Work order: What you hand back must match the records word for word, with no pictures.

(Items from a dataset)
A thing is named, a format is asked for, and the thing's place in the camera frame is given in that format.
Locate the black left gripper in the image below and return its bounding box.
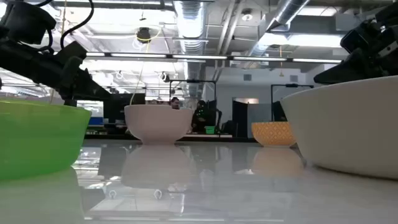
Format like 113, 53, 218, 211
0, 40, 112, 107

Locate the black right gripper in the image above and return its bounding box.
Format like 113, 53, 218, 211
313, 18, 398, 86

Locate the large white bowl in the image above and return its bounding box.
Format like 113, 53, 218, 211
280, 75, 398, 180

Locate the green plastic bowl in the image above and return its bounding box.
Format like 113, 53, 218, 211
0, 98, 93, 180

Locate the dark computer monitor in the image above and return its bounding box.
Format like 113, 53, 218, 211
103, 93, 146, 126

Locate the pale pink bowl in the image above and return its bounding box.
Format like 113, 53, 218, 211
124, 104, 194, 145

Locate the yellow patterned bowl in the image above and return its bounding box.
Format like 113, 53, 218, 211
251, 121, 297, 148

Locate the long ceiling light bar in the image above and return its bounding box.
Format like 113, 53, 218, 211
83, 52, 343, 64

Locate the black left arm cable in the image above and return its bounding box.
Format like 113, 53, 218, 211
59, 0, 95, 50

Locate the black ceiling camera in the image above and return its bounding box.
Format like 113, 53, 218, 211
136, 27, 152, 44

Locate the silver ventilation duct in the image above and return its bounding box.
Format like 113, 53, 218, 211
172, 0, 208, 94

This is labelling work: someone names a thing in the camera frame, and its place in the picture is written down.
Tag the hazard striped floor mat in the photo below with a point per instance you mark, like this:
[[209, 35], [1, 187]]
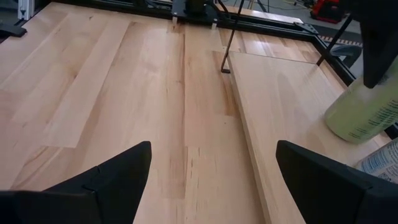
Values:
[[339, 41]]

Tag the black bracket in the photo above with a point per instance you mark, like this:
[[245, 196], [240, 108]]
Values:
[[12, 30]]

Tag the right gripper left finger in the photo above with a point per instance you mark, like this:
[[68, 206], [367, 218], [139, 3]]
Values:
[[93, 196]]

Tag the light green beverage can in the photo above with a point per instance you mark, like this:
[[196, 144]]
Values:
[[351, 115]]

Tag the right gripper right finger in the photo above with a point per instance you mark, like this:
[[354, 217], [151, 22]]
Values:
[[332, 196]]

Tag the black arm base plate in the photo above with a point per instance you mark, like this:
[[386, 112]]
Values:
[[178, 14]]

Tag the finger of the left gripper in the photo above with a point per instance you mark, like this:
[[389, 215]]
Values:
[[377, 46]]

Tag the silver aluminium profile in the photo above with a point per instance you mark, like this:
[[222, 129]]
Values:
[[26, 9]]

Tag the red equipment black frame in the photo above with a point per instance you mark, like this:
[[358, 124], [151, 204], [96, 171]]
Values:
[[326, 11]]

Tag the wooden shelf black metal frame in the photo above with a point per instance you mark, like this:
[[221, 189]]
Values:
[[295, 109]]

Answer:
A thing is named, a format is asked for, and the thing's place in the camera frame is given in that format.
Locate the black left gripper in the image below and return its bounding box.
Format like 113, 53, 218, 211
0, 40, 112, 107

Locate the black right gripper in the image above and return its bounding box.
Format like 113, 53, 218, 211
313, 18, 398, 86

Locate the large white bowl in the image above and return its bounding box.
Format like 113, 53, 218, 211
280, 75, 398, 180

Locate the green plastic bowl in the image above and return its bounding box.
Format like 113, 53, 218, 211
0, 98, 93, 180

Locate the dark computer monitor in the image above and return its bounding box.
Format like 113, 53, 218, 211
103, 93, 146, 126

Locate the pale pink bowl in the image above and return its bounding box.
Format like 113, 53, 218, 211
124, 104, 194, 145

Locate the yellow patterned bowl in the image above and return its bounding box.
Format like 113, 53, 218, 211
251, 121, 297, 148

Locate the long ceiling light bar in the image above and return its bounding box.
Format like 113, 53, 218, 211
83, 52, 343, 64

Locate the black left arm cable in the image above and return its bounding box.
Format like 113, 53, 218, 211
59, 0, 95, 50

Locate the black ceiling camera in the image above and return its bounding box.
Format like 113, 53, 218, 211
136, 27, 152, 44

Locate the silver ventilation duct in the image above and return its bounding box.
Format like 113, 53, 218, 211
172, 0, 208, 94

This is labelling work: someone names a thing in the camera frame, and its place in the picture is written down.
Tag the hazard striped floor mat in the photo below with a point per instance you mark, like this:
[[209, 35], [1, 187]]
Values:
[[339, 41]]

Tag the black bracket in the photo above with a point per instance you mark, like this:
[[245, 196], [240, 108]]
Values:
[[12, 30]]

Tag the right gripper left finger in the photo above with a point per instance you mark, like this:
[[68, 206], [367, 218], [139, 3]]
Values:
[[93, 196]]

Tag the light green beverage can in the photo above with a point per instance you mark, like this:
[[196, 144]]
Values:
[[351, 115]]

Tag the right gripper right finger in the photo above with a point per instance you mark, like this:
[[354, 217], [151, 22]]
Values:
[[332, 196]]

Tag the black arm base plate in the photo above with a point per instance you mark, like this:
[[386, 112]]
Values:
[[178, 14]]

Tag the finger of the left gripper in the photo above with a point per instance you mark, like this:
[[389, 215]]
Values:
[[377, 46]]

Tag the silver aluminium profile in the photo above with a point per instance you mark, like this:
[[222, 129]]
Values:
[[26, 9]]

Tag the red equipment black frame in the photo above with a point per instance you mark, like this:
[[358, 124], [151, 204], [96, 171]]
Values:
[[326, 11]]

Tag the wooden shelf black metal frame in the photo above with a point per instance you mark, like this:
[[221, 189]]
Values:
[[295, 109]]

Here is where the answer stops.